As the area gets torn up for the solar-panel array, animals like burrowing animals and desert tortoises found by workers will be moved to other areas.

Thirty-one applications for solar and wind projects on BLM lands are now being considered, and two of others, besides the NextEra plant, are "actively moving forward," Godrey says.

Still, the decision to destroy pristine land is a controversial one in the growing solar-power industry.

Godfrey points out that if you want to build a plant as big as NextEra's, it's hard to find 2,000 acres of connected land in already-developed areas.

Yet at a solar power conference in Phoenix a couple of weeks, Sandy Bahr of the Sierra Club -- who approves of the NextEra plant -- urged industry leaders to consider putting more panels on rooftops and open space in cities.
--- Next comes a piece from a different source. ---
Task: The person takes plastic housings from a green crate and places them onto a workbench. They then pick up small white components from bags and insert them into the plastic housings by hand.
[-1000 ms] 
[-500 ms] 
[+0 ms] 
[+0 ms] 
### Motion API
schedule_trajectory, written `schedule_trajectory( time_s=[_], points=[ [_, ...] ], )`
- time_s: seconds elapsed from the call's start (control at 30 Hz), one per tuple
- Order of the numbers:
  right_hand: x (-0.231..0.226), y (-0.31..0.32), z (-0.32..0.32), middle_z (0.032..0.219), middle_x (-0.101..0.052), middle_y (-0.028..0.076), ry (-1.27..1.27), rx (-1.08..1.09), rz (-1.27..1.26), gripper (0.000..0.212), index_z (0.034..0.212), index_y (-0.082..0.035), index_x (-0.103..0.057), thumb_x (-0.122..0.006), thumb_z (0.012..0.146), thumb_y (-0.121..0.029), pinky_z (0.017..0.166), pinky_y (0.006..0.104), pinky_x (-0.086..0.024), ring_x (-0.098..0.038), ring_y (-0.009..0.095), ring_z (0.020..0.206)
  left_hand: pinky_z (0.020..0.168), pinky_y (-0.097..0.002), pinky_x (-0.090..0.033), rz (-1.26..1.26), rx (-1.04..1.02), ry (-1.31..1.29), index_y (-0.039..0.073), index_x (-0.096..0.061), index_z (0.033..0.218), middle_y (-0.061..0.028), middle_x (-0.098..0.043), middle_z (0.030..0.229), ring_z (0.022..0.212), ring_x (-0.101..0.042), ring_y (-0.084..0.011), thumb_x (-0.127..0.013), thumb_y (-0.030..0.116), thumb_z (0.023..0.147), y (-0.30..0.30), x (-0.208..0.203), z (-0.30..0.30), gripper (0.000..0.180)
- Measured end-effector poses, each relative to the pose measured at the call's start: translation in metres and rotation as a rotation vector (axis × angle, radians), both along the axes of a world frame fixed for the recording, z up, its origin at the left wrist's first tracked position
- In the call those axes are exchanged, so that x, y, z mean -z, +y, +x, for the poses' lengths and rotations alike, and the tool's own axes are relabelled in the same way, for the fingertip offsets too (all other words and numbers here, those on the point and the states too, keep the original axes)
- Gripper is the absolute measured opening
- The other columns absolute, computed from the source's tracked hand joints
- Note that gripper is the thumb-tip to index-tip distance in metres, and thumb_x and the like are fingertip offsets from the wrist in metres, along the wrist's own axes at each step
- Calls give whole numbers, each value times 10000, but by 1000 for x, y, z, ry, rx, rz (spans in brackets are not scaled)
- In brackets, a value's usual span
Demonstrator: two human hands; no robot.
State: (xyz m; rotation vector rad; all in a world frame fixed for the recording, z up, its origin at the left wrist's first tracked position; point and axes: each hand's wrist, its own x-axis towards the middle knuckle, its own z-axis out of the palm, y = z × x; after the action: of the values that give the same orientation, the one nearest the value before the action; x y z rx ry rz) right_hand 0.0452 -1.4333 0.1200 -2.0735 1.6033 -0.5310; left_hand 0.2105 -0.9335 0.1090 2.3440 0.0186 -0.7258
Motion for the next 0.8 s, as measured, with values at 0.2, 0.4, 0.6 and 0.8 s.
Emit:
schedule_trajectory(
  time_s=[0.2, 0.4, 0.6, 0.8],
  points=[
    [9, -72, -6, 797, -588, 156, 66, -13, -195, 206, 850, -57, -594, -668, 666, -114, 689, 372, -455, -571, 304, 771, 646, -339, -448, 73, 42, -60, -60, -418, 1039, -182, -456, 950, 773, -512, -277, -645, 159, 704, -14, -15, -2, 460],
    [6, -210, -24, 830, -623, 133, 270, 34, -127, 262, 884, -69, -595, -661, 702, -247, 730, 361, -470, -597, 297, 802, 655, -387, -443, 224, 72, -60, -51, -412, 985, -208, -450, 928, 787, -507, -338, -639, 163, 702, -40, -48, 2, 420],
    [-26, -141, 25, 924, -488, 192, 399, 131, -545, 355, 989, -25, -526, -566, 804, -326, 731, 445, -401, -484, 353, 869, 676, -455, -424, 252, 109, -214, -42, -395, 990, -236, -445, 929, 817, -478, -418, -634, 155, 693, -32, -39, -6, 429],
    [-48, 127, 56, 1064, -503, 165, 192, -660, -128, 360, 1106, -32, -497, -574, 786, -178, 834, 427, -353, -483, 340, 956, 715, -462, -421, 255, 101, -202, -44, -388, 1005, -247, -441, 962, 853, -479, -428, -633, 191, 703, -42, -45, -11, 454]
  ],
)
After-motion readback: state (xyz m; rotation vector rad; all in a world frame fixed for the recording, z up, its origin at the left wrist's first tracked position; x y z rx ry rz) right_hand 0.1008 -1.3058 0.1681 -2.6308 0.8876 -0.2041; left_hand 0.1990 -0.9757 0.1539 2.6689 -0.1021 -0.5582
She warned that environmentalists would not stand behind every solar project despite the concerns about global warming.

Hulen takes a similar stance.

"There are literally thousands of acres of rooftops, parking garages, canals -- all kinds of things -- on which we should probably do solar development," he says. "In the environmental advocacy business ... we need to be very judicious about what undeveloped lands we use for this purpose." Click here for a map of the project site.

If more desert is needed for solar power, APS can always loan out its saguaro-shredder.